BRASIL – Definição do imposto sobre mercadorias importadas por lojas online deve sair até o fim do ano, diz presidente do IDV

A definição do imposto sobre as mercadorias importadas por lojas on-line está prevista para ser anunciada até o final deste ano, segundo o presidente do Instituto para Desenvolvimento do Varejo (IDV), Jorge Gonçalves. Nesta quarta-feira (4), o presidente do IDV se reuniu com o ministro da Fazenda, Fernando Haddad, para pressionar pelo fim da isenção federal a sites estrangeiros.

De acordo com Gonçalves, a equipe econômica do governo está aguardando o aumento da adesão ao programa Remessa Conforme para que a base de dados cresça, possibilitando que o Fisco decida a alíquota federal a ser aplicada.

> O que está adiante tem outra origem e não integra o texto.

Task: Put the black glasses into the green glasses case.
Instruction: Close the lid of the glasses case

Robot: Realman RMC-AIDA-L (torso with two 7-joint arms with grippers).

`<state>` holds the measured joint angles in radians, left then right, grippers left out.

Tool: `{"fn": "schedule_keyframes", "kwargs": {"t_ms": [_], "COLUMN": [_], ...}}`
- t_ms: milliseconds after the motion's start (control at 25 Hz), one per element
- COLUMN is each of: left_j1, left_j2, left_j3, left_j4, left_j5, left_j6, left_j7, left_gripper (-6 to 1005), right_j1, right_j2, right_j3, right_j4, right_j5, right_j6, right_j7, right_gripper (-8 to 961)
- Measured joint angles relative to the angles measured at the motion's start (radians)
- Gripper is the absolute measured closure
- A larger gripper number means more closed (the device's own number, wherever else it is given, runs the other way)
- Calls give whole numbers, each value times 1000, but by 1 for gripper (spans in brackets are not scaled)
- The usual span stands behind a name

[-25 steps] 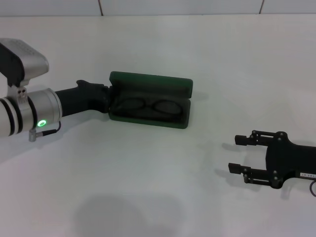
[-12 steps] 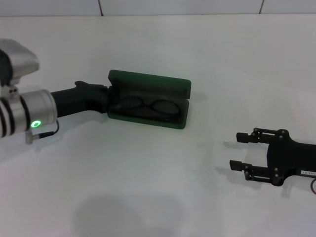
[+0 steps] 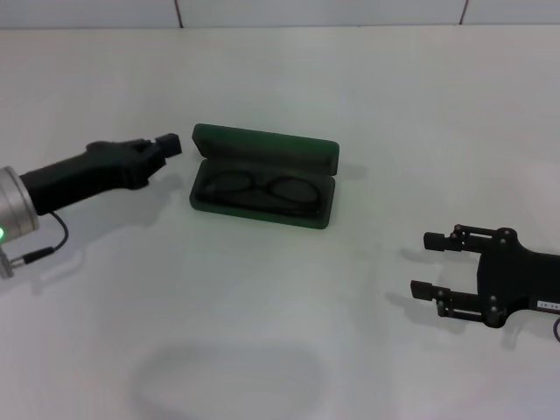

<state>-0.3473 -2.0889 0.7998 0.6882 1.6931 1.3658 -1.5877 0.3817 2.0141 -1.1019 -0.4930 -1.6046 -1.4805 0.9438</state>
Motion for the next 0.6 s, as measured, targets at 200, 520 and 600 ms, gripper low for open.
{"fn": "schedule_keyframes", "kwargs": {"t_ms": [200, 520, 600], "left_j1": [-9, -88, -104], "left_j2": [-3, -9, -9], "left_j3": [23, 193, 271], "left_j4": [45, 84, 106], "left_j5": [-47, -146, -160], "left_j6": [6, -208, -282], "left_j7": [-51, -118, -143], "left_gripper": [959, 958, 958], "right_j1": [1, 1, -1], "right_j2": [1, 2, 2], "right_j3": [1, 1, 1], "right_j4": [1, 2, 2], "right_j5": [0, 20, 35], "right_j6": [2, 44, 51], "right_j7": [-1, -2, -2], "right_gripper": [300, 300, 300]}}
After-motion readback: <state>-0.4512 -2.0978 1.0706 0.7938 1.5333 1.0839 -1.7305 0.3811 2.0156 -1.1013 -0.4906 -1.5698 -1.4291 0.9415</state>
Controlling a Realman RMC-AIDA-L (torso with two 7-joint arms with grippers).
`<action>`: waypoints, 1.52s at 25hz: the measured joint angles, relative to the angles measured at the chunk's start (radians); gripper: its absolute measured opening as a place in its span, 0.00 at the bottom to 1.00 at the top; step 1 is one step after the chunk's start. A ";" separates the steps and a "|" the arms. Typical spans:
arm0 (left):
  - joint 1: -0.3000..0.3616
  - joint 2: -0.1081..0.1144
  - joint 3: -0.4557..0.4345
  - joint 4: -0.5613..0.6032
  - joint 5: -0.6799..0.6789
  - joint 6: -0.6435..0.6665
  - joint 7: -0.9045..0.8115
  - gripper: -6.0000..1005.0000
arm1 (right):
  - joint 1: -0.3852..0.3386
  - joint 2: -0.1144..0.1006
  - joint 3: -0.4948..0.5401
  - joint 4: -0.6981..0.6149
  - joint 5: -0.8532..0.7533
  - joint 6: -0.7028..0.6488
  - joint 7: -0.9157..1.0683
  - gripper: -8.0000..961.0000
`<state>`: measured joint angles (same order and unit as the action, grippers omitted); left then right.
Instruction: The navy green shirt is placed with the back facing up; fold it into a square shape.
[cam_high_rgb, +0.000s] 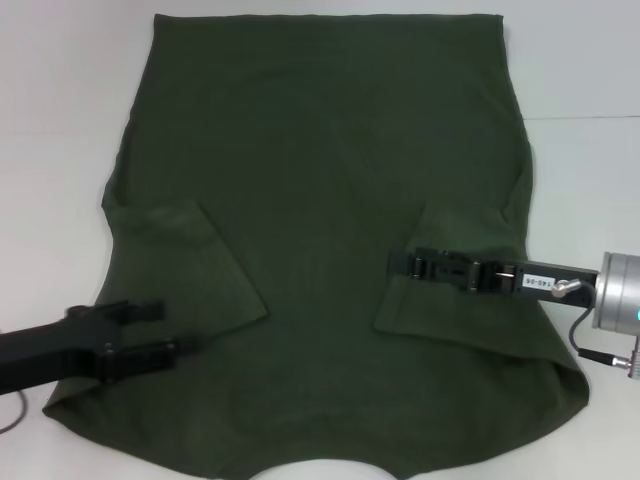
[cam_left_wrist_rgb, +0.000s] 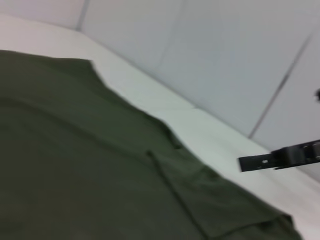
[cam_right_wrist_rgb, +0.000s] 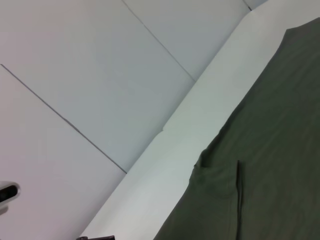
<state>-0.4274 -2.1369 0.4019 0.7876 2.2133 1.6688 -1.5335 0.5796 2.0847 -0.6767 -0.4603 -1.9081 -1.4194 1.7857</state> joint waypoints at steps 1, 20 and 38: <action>0.003 0.002 -0.014 0.010 0.015 0.001 -0.009 0.85 | 0.003 0.000 0.000 0.005 0.000 0.005 -0.004 0.96; 0.072 0.009 -0.141 0.126 0.169 0.018 -0.212 0.85 | 0.030 -0.011 -0.096 0.009 0.017 -0.017 -0.115 0.95; 0.096 0.005 -0.173 0.165 0.259 -0.034 -0.211 0.85 | 0.038 -0.032 -0.204 -0.006 0.022 -0.079 -0.192 0.95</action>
<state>-0.3316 -2.1315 0.2285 0.9522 2.4720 1.6345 -1.7443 0.6178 2.0529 -0.8804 -0.4663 -1.8865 -1.4982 1.5940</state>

O programa, que entrou em vigor em agosto, oferece isenção federal a compras de sites estrangeiros em troca do envio de informações à Receita Federal antes da entrada da mercadoria no Brasil.

Para as empresas que não aderirem ao programa, continua o imposto de 60% de Imposto de Importação, caso a compra seja identificada pela fiscalização, para valores de até US$ 50. Além disso, há a cobrança de 17% de Imposto sobre a Circulação de Mercadorias e Serviços (ICMS), tributo estadual, tanto para encomendas do Remessa Conforme quanto para compras fora do programa.

Em junho, Haddad já havia mencionado que a possível criação de um imposto federal para compras do Remessa Conforme ficaria para uma segunda etapa, sem especificar uma data.

Gonçalves afirmou que a reunião com o ministro demonstra o engajamento do governo em resolver essa questão e destacou a importância de ajustar o imposto de importação para evitar uma desigualdade competitiva e estimular o desenvolvimento do comércio nacional.

O presidente do IDV também compreende a necessidade de crescimento da base de dados do programa Remessa Conforme como uma medida de governança eficiente. Ele ressaltou que a adesão das empresas ao programa possibilita que a Receita Federal tenha acesso aos dados de todas as importações, o que facilita a identificação de práticas de sonegação e fraude.

Durante uma audiência na Comissão de Finanças e Tributação da Câmara dos Deputados, o secretário especial da Receita Federal, Robinson Barreirinhas, informou que as compras internacionais declaradas aumentaram de 20% em agosto para 46% do total em setembro, desde a implementação do programa Remessa Conforme. Antes disso, o percentual de encomendas declaradas estava entre 2% e 3% do total.

Na reunião, o IDV apresentou a Haddad uma atualização do estudo divulgado em julho, que estima o impacto da isenção federal sobre as compras de sites estrangeiros no varejo brasileiro. De acordo com a entidade, a carga tributária estimada para os dez setores do varejo aumentou de pouco mais de 70% para 109,9%. Esse número leva em consideração a cobrança de imposto em todas as etapas do varejo, desde a produção industrial até a comercialização das mercadorias.

Gonçalves ressaltou a importância de mostrar ao ministro a realidade enfrentada pelo setor varejista, diante de uma carga de 17% de ICMS para os sites estrangeiros. O objetivo é buscar soluções que equilibrem o mercado e impulsionem o crescimento do varejo local, estimulando a produção nacional e a geração de empregos.